俺の知り合いなんて数えるほどしかいないし、元からないに等しい可能性だったが。
それから、しばらく無言のまま。
正直言って、距離感が分からない。
ナツミという名前は知った。そして彼女の自宅にいて、食事までごちそうになった。それはまるで親しい友人のようでもあるけれど、目の前の女は相変わらず顔を隠したまま。家の中でもフードを被ったままなのだ。
「ところで、これだけど」
「……………」
「貴方が関わっているでしょ」
「さぁな」
ナツミが懐から取りだしてテーブルに置いたのは、懐中時計だった。
何のことはない、昨日の朝、討伐者組合に納入したもの。
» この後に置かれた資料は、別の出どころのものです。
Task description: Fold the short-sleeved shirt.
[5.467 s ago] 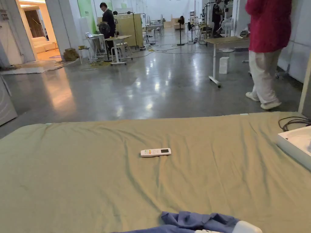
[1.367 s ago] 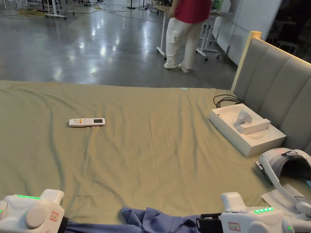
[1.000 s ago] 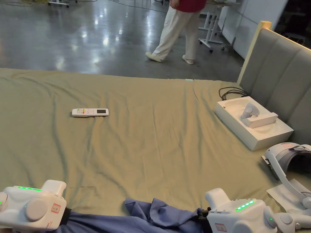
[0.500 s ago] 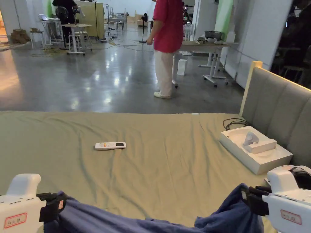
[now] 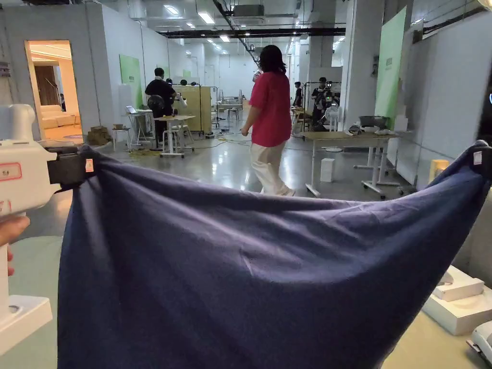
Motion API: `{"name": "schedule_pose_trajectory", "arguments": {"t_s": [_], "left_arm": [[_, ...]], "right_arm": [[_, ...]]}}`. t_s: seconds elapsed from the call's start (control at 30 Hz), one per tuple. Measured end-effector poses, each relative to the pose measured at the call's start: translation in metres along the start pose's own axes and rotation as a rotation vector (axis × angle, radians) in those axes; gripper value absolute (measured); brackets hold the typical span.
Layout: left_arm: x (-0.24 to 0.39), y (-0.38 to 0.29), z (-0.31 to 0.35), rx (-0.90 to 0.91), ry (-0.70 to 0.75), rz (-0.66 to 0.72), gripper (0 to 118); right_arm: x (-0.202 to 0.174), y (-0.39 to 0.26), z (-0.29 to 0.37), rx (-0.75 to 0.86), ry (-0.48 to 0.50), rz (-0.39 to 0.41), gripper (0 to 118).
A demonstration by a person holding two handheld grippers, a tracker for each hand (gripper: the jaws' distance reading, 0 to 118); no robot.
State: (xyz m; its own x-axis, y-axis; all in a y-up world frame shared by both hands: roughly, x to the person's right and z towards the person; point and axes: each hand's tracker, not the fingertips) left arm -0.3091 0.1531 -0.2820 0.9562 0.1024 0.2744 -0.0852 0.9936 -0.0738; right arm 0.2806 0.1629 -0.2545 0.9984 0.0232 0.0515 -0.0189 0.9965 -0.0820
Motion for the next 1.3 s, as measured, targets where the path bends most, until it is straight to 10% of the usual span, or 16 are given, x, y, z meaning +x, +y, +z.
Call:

運び込んだのが俺だったというだけなら、あの場にいた彼女が知っていても不思議ではない。
しかし。
これは違う。
運び屋として関わったことを聞いているのではない。
「バネと歯車で正確に時を刻む道具。それを実現したのは、この町の職人の力」
「その通りだ」
「では、そのように作ればいいと教えたのは誰?」
「自分たちで考えたんじゃないか」
「貴方」
「…………」
なるほど。そういう用件だったのか。
謎の女の謎は少し減った。その代わりに警戒度合いが増す。
俺の望む平穏な日々は、まだ遠いのかも知れないな。